A patient infected with chikungunya looks out from mosquito netting at the ClÃÂnicas Hospital in San Lorenzo, Paraguay. The country has counted over 100,000 cases of the mosquito-borne virus this year.
AP
A patient infected with chikungunya looks out from mosquito netting at a hospital in San Lorenzo, Paraguay. The country has counted over 100,000 cases of the mosquito-borne virus this year.

South America has seen a quarter million cases this year, as climate change is a boon for the mosquitoes that spread it. A study about how the virus infects cells could help inform future treatments.

When someone enters the hospital with the chikungunya virus, there's no mistaking it.

"The patients came here with fever and also with pain in their joints," says Dr. Susana Lloveras, an infectious disease physician at Hospital Muñiz in Buenos Aires, Argentina, one of several South American countries where the mosquito-borne virus has surged in 2023. The joints in their hands and feet commonly ache along with their knees.
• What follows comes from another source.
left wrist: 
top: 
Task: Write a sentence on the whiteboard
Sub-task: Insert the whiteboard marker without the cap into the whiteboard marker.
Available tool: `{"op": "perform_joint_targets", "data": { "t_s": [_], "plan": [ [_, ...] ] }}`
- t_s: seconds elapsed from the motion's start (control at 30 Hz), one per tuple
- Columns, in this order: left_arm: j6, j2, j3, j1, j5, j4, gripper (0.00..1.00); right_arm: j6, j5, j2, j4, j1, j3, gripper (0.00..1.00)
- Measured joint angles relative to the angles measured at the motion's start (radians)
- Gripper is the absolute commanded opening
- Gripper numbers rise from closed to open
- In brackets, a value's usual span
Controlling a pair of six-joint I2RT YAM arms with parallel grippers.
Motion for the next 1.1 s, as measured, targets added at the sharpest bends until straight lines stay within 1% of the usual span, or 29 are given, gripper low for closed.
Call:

The pain can get so bad that some have difficulty walking or even holding a cup of coffee.

"It affects the quality of life," says Lloveras. "You are well. And suddenly, you can't move, you need another person help you to do the common task of every day."

Although the disease is rarely fatal, the worst symptom can be long-lasting joint pain. But new advances, including a study just published this week, may soon help us outfox this virus — whose name is pronounced "chicken-GOON-ya" and according to the World Health Organization, comes from the Kimakonde language, spoken in parts of Tanzania and Mozambique, and means "to become contorted."

Counting cases

The case count in South America this year is already up to a quarter of a million new cases. The outbreak is at its fiercest in Paraguay, which has seen over 100,000 diagnoses.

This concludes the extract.